-- TASK GOAL --
In the listing below, find the line containing "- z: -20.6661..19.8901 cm" and the line containing "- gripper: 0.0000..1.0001". Repeat exactly those two lines and every line between them, nothing more.

-- INPUT DATA --

· · · · ·

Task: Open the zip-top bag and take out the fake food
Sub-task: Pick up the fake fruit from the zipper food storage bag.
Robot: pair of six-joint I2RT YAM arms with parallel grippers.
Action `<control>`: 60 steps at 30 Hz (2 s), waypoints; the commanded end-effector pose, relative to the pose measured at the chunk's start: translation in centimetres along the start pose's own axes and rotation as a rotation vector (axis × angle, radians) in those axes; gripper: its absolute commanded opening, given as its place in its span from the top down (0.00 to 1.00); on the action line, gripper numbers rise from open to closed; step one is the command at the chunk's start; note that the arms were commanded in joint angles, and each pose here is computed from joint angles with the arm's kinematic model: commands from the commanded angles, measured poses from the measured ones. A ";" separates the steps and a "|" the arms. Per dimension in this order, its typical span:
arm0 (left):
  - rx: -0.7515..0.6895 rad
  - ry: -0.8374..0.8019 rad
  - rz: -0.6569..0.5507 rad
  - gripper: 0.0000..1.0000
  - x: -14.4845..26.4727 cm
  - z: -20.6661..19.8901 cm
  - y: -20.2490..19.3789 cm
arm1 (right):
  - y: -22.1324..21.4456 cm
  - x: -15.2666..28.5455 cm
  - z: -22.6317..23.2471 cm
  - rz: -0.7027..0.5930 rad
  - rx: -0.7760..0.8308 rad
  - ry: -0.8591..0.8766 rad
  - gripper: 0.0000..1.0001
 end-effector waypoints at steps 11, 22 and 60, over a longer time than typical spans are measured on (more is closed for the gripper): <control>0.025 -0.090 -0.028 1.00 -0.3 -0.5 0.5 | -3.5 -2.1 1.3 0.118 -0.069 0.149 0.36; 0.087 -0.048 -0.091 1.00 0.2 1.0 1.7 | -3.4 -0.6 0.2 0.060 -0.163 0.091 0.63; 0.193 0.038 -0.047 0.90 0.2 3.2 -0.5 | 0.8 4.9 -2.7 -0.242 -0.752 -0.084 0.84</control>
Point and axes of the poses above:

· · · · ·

-- RESULT OF THIS EXERCISE --
  - z: -20.6661..19.8901 cm
  - y: -20.2490..19.3789 cm
arm1 (right):
  - y: -22.1324..21.4456 cm
  - x: -15.2666..28.5455 cm
  - z: -22.6317..23.2471 cm
  - rz: -0.7027..0.5930 rad
  - rx: -0.7760..0.8308 rad
  - ry: -0.8591..0.8766 rad
  - gripper: 0.0000..1.0001

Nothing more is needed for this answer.